Even when pregnant women are tested, the results can be falsely negative, lost, misinterpreted, inaccurately reported or not communicated to the nursery, reports the AAP. The Immunization Action Coalition found 500 such errors in the US in a period of 39 months, leading to the death of at least one infant. “The birth dose of the vaccine represents a safety net for the infant who might not otherwise be protected,” Barnett says. The AAP says the vaccine is well tolerated by infants and extensive examination has found it to be safe.
On its own, the vaccine is 75 to 95 percent effective in preventing mother-child transmission when given within 24 hours of birth. Pregnant women who are screened and test positive for hepatitis B may be given antiviral therapy, and their babies are given an immunoglobulin (a protein that acts as an antibody) and the vaccine at birth. When both immunoglobulin and the vaccine are administered, the infection rate drops to about one percent.
While some people recover from hepatitis B, others are infected for life. Ninety percent of infants infected in the first year of life and 50 percent of children infected before the age of six will not recover. In the US, about 1,000 new cases are identified among the approximately four million babies born each year. The opioid crisis has led to a steep increase in the number of new hepatitis B infections in some states, which Barnett says underscores the urgency of improving perinatal prevention programs.
The hepatitis B vaccine in Canada
But if you live in certain parts of Canada, you might be wondering why the hepatitis B vaccine is often administered much later in life. The Canadian Paediatric Society recommends that all children should get the vaccine before or during early adolescence, and newborns should get it if they have mothers with hepatitis B. Because schedules are set by province and territory based on factors such as demographics, infection rates and parental acceptance of vaccines, the first of two or three doses is given at different times, including:
- Birth: New Brunswick, Northwest Territories and Nunavut
- Two months: British Columbia, Prince Edward Island, Yukon and Quebec
- Grade 5: Alberta
- Grade 6: Manitoba, Saskatchewan, and Newfoundland and Labrador
- Grade 7: Nova Scotia and Ontario
“In Canada, because we have a fairly robust screening program, it’s not clear to us that it’s really worth doing that immediate, automatic vaccine at birth,” says Mel Krajden, medical director of the BC Centre for Disease Control Public Health Lab. In fact, 97 percent of Canadian women receive prenatal care and they are required to be screened for hepatitis B during pregnancy or at the time of delivery. The result is there are 10 or fewer annual cases of the virus in babies under one year. “From my perspective, the recommendation in the States reflects certain gaps in how pregnant women are screened and supported during their pregnancy,” says Krajden.

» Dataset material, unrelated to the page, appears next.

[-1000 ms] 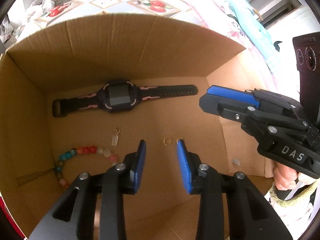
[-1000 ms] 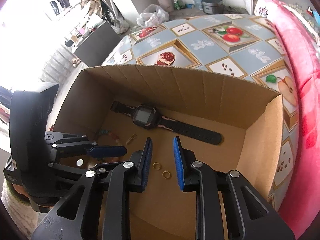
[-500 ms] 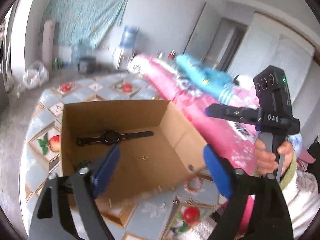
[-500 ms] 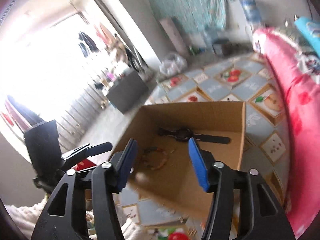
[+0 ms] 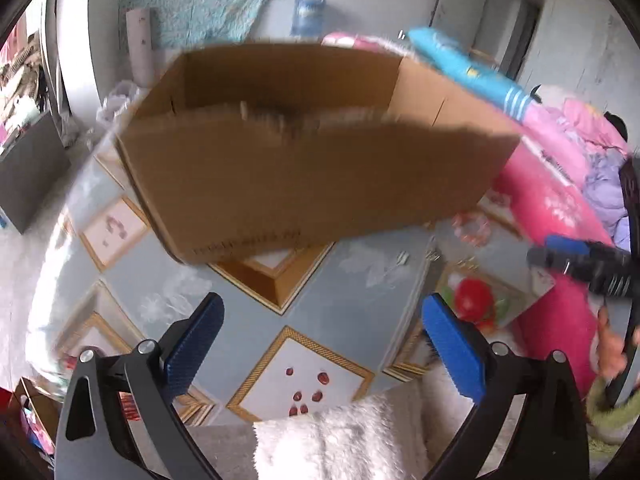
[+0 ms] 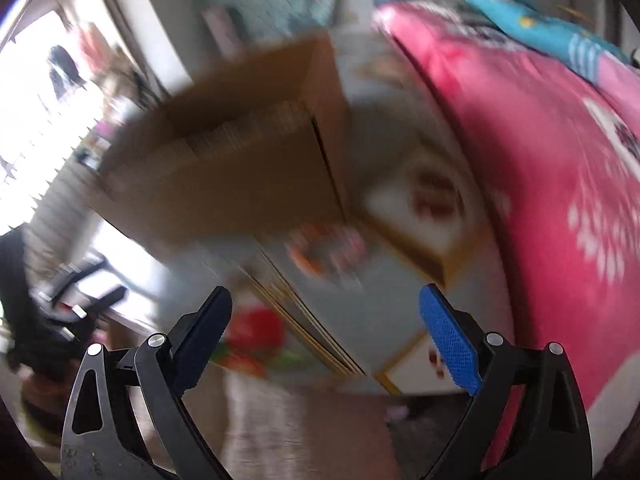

Krajden points out that Ontario and Alberta, like BC and Quebec, have a lot of foreign-born citizens and could benefit from immunizing children earlier. “Most of our hepatitis B is occurring in immigrant populations where they’ve acquired their infection in their country of origin,” he says. “By immunizing infants, you’re really protecting kids when they’re toddlers and might be exposed to a child who’s a carrier. Toddlers in daycare settings goober all over each other.”
But there may also be a benefit to being immunized later. Krajden says there’s evidence that immunized babies lose some of the potency of the immune response over time, potentially making them susceptible to the disease when they become sexually active. He says researchers are actively studying whether or not a booster may be needed. In the meantime, if you’d like your child to receive the vaccine earlier in life, talk to your doctor.